# Transforming the Moving Image Archive dataset to RDF

Created in October-December 2022 for the National Library of Scotland's Data Foundry by [Gustavo Candela, National Librarian’s Research Fellowship in Digital Scholarship 2022-23](https://data.nls.uk/projects/the-national-librarians-research-fellowship-in-digital-scholarship-2022-23/)

### About the Moving Image Archive Dataset

This dataset represents the descriptive metadata from the Moving Image Archive catalogue, which is Scotland’s national collection of moving images.
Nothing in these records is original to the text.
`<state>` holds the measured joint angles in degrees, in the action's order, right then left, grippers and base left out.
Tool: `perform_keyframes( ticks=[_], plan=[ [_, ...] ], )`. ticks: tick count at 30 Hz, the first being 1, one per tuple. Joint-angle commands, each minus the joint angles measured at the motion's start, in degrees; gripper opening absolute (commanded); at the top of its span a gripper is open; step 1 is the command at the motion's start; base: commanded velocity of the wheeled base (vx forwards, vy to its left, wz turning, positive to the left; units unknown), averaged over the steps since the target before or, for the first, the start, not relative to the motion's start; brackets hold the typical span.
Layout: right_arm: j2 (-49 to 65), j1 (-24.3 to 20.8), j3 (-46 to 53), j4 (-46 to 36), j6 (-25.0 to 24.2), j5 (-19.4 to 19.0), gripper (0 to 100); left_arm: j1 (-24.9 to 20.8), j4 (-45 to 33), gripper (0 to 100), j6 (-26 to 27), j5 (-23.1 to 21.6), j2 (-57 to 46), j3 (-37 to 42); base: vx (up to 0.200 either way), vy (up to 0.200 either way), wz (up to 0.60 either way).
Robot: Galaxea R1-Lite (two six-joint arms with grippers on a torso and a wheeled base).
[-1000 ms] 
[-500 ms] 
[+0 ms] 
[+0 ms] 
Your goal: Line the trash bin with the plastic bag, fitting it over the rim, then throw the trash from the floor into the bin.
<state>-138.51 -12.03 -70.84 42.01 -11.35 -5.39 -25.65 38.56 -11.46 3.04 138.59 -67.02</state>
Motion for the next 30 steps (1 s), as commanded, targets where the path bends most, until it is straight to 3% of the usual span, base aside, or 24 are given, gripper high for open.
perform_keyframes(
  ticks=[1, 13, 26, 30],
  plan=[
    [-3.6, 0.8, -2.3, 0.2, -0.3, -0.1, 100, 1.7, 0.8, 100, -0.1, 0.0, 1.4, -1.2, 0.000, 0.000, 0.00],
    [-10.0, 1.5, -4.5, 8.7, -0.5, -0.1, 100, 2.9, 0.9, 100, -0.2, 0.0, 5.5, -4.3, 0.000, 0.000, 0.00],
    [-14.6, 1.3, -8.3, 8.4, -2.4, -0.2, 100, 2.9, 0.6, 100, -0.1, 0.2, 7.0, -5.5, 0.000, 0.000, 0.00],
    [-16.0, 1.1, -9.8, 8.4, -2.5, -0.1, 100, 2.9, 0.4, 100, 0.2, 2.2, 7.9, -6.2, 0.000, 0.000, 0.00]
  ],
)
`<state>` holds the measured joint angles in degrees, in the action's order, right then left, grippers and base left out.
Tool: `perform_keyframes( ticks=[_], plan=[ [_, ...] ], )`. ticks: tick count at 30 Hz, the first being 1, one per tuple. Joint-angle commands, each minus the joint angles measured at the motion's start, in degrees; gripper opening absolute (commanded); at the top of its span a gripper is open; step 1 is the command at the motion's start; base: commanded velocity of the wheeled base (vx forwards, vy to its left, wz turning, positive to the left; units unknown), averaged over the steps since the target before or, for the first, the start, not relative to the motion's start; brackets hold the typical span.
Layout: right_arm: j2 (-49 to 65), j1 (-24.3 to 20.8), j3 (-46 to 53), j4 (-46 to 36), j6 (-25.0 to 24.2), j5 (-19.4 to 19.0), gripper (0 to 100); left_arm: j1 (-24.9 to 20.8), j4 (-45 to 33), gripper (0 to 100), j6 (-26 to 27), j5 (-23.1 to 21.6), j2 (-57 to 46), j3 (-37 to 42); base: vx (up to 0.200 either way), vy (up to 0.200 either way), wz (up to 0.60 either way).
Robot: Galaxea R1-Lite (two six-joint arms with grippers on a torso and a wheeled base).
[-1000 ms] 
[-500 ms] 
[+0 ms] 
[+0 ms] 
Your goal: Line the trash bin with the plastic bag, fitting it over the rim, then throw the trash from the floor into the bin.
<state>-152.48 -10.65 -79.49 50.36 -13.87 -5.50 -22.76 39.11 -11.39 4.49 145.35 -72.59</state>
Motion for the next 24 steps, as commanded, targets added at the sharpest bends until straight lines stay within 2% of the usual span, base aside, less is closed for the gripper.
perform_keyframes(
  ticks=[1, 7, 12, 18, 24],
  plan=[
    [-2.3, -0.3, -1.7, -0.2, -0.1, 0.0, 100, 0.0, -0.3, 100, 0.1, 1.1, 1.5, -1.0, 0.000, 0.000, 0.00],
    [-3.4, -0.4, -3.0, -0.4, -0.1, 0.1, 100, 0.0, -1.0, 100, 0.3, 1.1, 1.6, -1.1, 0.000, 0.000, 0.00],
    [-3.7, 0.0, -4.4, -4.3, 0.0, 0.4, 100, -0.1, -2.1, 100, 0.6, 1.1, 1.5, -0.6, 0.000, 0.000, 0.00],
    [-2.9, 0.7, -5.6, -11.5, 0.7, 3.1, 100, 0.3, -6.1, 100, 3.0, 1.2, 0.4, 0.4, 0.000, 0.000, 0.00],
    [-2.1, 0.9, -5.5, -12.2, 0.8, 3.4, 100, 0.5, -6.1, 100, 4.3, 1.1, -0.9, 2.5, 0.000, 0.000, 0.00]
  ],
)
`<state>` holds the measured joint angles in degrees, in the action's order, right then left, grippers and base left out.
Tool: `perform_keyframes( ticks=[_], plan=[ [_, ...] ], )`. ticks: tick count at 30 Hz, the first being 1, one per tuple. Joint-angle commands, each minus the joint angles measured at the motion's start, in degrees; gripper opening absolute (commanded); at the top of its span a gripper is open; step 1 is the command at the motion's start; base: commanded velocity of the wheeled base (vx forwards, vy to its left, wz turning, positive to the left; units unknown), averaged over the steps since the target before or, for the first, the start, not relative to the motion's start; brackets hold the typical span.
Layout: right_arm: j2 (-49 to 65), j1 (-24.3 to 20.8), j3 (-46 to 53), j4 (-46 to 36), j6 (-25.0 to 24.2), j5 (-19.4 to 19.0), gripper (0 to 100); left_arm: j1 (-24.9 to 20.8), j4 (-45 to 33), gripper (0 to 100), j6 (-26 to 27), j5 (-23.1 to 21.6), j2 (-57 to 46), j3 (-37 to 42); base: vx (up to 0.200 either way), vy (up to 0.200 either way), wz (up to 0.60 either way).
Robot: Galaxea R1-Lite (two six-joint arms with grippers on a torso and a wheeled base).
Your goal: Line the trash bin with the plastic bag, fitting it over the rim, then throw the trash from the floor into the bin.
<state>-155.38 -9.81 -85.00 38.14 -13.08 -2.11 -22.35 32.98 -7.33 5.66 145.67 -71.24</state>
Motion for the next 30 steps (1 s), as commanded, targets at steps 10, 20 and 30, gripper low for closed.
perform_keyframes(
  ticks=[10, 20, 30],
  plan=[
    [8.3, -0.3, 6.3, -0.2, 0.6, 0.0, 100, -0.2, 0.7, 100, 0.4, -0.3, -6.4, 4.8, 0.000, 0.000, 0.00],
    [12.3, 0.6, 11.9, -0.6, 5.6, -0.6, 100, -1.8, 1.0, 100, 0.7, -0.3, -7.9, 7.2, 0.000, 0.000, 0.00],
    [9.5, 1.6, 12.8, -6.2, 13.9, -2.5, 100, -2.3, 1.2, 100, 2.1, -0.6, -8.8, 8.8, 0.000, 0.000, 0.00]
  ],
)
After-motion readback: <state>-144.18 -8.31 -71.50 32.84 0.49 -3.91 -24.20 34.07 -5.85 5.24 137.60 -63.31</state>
- Data format: metadata available as MARCXML and Dublin Core
- Data source: https://data.nls.uk/data/metadata-collections/moving-image-archive/

### Table of contents

- [Preparation](#Preparation)
- [Transformation to RDF](#Transformation-to-RDF)

### Citations

- Candela, G., Sáez, M. D., Escobar, P., & Marco-Such, M. (2022). Reusing digital collections from GLAM institutions. Journal of Information Science, 48(2), 251–267. https://doi.org/10.1177/0165551520950246

### Preparation

Import the libraries required to explore the summary of each record included in the dataset to present a word cloud

In [1]:
from rdflib import Graph, URIRef, Literal, Namespace
from rdflib.namespace import FOAF, RDF, DCTERMS, VOID, DC, SKOS
import pandas as pd

### Transformation to RDF

*Note: The variable domain could be updated to the domain of the organisation (e.g., https://data.nls.uk).

In [2]:
domain = 'https://example.org/'

#### First, we instantiate all the namespaces that we will use when defining the RDF data

In [3]:
g = Graph()
g.bind("foaf", FOAF)
g.bind("rdf", RDF)
g.bind("dcterms", DCTERMS)
g.bind("dc", DC)
g.bind("void", VOID)
g.bind("skos", SKOS)

schema = Namespace("https://schema.org/")
g.bind("schema", schema)

edm = Namespace("http://www.europeana.eu/schemas/edm/")
g.bind("edm", edm)

#### We define the resource National Library of Scotland

In [4]:
nls = URIRef(domain + "organisation/nls")
g.add((nls, RDF.type, schema.Organization))
g.add((nls, schema.url, URIRef("https://www.nls.uk/")))
g.add((nls, schema.logo, URIRef("https://www.nls.uk/images/nls-logo.png")))
g.add((nls, schema.name, Literal("National Library of Scotland")))
g.add((nls, DC.title, Literal("National Library of Scotland")))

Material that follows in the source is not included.